The case, Caplan v. Town of Acton, was brought by Americans United, in partnership with attorneys Douglas Mishkin and Joshua Cumby of the Venable law firm, on behalf of 13 Massachusetts taxpayers and was spurred by concerns from AU’s Massachusetts chapter. The case challenged the town’s decision to use the Massachusetts Community Preservation Act, through which communities can provide government grants to private landowners for the restoration of historic buildings, to restore houses of worship.

Acton wanted to give $100,000 worth of grant money to a church for restoration of stained-glass windows with religious imagery and a “Master Plan” to evaluate the restoration needs of the church itself and two other church-owned properties. The church has an active congregation and in its grant request, it conceded that it wanted taxpayer funding so that it could save its own money for religious programming.

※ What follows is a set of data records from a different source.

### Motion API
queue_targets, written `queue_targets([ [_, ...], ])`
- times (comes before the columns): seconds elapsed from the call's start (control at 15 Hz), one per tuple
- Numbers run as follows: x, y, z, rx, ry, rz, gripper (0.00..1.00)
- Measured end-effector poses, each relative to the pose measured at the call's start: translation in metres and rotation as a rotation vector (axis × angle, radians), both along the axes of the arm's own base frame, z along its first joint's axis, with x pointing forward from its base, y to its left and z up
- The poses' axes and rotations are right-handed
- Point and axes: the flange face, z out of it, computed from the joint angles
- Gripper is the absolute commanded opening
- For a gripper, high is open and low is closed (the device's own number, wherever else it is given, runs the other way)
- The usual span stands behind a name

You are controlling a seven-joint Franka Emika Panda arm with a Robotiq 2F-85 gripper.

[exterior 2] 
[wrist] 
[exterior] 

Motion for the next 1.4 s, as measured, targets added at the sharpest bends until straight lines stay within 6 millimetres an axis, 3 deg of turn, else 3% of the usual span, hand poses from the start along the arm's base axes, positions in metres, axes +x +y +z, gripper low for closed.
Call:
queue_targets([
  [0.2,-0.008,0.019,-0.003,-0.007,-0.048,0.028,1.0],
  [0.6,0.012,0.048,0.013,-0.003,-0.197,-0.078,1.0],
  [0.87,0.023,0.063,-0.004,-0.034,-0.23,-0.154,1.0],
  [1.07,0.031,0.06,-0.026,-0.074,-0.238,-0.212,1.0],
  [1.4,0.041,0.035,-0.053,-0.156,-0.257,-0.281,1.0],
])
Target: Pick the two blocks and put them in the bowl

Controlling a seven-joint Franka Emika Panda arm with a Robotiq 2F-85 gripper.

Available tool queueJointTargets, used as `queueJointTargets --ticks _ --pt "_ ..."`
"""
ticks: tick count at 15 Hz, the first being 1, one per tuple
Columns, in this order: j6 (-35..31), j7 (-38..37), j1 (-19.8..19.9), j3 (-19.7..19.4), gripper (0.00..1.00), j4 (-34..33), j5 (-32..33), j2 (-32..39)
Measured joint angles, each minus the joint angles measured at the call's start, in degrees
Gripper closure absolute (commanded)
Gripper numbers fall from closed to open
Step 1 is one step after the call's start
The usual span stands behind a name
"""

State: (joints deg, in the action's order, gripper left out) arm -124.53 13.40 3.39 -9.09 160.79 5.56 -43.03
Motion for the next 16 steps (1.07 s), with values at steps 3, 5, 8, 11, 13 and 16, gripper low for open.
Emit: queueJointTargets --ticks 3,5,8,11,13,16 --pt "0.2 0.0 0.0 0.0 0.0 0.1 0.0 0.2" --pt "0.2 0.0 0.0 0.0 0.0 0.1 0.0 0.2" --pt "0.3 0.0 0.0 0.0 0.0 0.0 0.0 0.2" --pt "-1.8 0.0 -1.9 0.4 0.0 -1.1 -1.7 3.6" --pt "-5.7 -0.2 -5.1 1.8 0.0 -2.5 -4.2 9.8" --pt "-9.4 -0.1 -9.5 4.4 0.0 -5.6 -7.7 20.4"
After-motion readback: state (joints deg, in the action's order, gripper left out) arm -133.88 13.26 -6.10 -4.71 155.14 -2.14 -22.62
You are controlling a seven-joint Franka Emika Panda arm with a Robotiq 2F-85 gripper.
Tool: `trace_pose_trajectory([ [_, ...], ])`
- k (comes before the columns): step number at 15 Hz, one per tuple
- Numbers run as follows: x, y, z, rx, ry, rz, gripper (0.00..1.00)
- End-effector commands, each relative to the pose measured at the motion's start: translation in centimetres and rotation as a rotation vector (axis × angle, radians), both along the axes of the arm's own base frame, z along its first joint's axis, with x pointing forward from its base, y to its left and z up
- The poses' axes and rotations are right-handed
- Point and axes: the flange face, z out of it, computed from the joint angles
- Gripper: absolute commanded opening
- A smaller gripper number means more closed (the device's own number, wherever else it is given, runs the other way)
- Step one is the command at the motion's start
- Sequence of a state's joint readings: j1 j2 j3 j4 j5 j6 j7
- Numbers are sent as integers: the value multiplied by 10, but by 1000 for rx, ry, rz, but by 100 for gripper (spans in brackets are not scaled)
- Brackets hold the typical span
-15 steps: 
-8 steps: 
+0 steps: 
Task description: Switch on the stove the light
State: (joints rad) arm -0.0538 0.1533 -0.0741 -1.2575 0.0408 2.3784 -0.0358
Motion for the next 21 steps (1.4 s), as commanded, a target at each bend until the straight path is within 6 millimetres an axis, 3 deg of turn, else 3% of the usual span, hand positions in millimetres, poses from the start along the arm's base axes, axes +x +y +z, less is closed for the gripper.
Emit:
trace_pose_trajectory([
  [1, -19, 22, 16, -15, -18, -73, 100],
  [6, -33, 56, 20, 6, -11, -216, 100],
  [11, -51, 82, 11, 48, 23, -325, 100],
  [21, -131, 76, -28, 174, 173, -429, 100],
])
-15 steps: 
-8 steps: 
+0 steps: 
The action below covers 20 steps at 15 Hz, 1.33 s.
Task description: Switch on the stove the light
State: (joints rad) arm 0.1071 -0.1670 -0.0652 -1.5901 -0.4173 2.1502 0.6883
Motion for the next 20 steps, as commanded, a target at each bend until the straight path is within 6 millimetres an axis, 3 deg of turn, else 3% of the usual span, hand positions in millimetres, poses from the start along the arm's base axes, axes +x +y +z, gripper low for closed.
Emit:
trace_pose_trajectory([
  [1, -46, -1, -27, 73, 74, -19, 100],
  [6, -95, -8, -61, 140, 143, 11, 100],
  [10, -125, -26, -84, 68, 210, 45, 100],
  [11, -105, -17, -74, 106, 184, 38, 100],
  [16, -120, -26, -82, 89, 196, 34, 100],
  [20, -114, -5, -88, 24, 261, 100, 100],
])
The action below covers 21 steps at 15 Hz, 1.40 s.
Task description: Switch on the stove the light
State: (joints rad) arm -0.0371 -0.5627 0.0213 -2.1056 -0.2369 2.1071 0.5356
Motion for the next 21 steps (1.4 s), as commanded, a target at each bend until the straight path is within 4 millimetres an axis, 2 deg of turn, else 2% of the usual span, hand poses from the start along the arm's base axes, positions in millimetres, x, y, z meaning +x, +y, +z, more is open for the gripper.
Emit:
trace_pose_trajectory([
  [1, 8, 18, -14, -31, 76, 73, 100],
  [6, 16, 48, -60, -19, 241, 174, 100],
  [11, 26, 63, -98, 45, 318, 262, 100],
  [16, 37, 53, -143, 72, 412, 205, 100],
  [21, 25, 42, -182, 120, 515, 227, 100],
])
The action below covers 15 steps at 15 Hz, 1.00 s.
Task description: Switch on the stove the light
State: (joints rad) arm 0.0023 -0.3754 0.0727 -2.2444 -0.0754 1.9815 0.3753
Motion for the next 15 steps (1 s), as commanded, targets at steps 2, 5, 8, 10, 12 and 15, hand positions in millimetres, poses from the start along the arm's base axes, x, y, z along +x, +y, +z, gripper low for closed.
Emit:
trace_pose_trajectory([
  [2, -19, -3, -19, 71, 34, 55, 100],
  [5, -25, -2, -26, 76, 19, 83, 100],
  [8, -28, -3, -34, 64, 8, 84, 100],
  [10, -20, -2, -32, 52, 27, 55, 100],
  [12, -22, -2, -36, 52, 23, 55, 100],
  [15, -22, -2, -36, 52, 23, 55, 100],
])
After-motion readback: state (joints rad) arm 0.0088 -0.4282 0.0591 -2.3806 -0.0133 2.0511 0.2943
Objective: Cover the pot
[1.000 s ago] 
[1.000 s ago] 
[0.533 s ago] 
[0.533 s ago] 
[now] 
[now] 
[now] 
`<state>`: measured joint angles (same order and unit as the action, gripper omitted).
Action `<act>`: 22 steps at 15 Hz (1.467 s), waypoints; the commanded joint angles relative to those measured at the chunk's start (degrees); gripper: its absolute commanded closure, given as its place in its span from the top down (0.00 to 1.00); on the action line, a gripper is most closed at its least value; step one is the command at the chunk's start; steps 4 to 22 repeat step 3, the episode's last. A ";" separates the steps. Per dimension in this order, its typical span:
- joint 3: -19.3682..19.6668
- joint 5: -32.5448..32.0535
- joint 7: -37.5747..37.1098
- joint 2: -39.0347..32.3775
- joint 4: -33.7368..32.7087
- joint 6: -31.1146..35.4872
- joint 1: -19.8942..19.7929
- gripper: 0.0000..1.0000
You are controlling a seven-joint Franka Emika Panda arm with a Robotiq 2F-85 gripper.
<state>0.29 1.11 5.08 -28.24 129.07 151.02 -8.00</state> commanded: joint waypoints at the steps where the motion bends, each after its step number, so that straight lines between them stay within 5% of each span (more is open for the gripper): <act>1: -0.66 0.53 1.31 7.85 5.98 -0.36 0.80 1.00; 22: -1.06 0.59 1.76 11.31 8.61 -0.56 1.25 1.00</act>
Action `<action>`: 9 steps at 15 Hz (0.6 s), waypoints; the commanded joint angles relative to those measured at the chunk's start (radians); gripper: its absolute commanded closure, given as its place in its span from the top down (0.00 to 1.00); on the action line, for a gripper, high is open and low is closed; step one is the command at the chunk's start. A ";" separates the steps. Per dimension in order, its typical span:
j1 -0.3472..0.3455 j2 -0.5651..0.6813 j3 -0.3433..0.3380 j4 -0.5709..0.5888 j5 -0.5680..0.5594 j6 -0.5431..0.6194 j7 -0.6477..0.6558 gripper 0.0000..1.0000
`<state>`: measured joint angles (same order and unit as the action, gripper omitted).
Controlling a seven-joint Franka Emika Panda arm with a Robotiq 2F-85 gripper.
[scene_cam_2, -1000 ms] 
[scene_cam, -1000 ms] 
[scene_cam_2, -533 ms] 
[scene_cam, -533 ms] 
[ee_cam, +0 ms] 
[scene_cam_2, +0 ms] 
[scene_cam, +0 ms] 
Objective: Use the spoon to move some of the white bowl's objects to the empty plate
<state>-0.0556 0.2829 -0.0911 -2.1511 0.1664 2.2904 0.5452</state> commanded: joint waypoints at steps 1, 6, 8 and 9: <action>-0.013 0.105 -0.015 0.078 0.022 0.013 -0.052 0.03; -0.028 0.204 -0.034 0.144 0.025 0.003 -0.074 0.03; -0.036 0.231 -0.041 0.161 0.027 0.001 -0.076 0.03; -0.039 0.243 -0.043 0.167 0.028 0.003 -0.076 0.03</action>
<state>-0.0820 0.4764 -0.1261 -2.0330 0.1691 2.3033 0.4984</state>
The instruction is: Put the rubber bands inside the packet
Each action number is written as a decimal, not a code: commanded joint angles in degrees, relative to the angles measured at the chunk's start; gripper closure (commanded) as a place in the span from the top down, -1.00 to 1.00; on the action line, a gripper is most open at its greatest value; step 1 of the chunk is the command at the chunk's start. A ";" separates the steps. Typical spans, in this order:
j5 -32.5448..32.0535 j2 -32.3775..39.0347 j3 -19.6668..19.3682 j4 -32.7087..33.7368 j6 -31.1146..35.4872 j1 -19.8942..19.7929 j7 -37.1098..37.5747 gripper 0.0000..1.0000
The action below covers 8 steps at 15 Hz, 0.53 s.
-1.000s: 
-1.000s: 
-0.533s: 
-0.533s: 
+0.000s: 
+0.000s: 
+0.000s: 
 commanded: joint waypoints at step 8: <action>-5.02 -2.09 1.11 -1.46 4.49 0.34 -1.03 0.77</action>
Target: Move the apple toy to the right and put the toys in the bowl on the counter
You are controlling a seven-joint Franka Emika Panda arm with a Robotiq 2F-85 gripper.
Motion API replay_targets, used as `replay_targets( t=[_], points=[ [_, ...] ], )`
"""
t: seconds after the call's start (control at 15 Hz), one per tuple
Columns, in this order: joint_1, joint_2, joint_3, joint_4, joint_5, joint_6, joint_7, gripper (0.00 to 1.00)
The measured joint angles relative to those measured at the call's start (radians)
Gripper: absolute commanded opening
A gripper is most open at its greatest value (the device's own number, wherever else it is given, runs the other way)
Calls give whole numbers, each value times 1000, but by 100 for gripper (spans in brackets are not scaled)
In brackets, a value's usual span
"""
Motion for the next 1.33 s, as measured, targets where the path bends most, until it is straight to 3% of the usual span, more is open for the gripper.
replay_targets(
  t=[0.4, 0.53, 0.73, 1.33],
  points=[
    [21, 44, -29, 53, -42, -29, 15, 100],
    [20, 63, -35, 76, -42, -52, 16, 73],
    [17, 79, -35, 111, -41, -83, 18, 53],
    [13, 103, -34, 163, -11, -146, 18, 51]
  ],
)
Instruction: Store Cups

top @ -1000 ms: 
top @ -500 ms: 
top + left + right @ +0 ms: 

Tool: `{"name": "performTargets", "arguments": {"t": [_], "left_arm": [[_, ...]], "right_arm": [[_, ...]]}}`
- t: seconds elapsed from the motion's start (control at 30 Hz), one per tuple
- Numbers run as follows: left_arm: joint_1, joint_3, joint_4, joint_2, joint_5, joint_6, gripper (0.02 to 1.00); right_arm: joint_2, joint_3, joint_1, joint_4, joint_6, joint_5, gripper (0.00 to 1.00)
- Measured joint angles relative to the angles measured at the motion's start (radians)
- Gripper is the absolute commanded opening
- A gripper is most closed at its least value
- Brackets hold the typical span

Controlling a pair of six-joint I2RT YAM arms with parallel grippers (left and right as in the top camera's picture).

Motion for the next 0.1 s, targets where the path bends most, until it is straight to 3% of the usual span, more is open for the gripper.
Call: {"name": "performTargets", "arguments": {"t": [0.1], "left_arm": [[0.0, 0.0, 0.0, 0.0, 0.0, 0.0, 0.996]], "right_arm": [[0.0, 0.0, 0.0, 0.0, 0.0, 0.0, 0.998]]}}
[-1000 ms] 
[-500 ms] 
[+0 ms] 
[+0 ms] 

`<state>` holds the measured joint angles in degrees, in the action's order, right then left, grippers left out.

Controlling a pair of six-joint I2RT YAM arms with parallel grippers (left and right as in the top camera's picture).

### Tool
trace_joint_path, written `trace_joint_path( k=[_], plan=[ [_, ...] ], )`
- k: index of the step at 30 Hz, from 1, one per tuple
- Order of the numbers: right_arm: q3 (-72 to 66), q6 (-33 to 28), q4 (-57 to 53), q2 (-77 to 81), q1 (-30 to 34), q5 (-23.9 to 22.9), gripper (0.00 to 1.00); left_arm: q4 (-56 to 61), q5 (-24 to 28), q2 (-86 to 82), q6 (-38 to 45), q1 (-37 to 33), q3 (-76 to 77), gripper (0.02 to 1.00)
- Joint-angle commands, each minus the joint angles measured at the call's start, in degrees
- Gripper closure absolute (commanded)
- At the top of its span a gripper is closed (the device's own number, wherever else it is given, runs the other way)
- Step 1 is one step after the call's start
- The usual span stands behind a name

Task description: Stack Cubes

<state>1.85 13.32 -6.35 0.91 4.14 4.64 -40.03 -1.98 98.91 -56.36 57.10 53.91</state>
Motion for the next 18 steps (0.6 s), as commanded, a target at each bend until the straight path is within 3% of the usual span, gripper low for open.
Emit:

“People should not be compelled to contribute to a church to which they do not belong,” Ronal Madnick, president of the Massachusetts chapter and an AU board member, told AU’s Church & State magazine when the case was filed. “Every Acton taxpayer who wishes to support churches because of their historic value to the community is free to contribute. If a church needs money to preserve or restore its buildings, it should raise that money from its own members.

“Government should not pick and choose which churches to support,” Madnick continued. “Allowing these grants to proceed will only lead to more requests for funds by other houses of worship, and the town or city will be inviting accusations of religious favoritism if those requests are denied.”

AU is hopeful that Massachusetts courts ultimately will agree and stop Acton from allowing taxpayer money to fund houses of worship.

“We understand that these long-standing houses of worship are part of Massachusetts’ history,” said Eric Rothschild, AU’s senior litigation counsel. “But the constitutional principle of separation of religion and government, which protects all citizens’ religious freedom, is an even more fundamental part of its history and its values. The court’s decision today clearly reflects that.”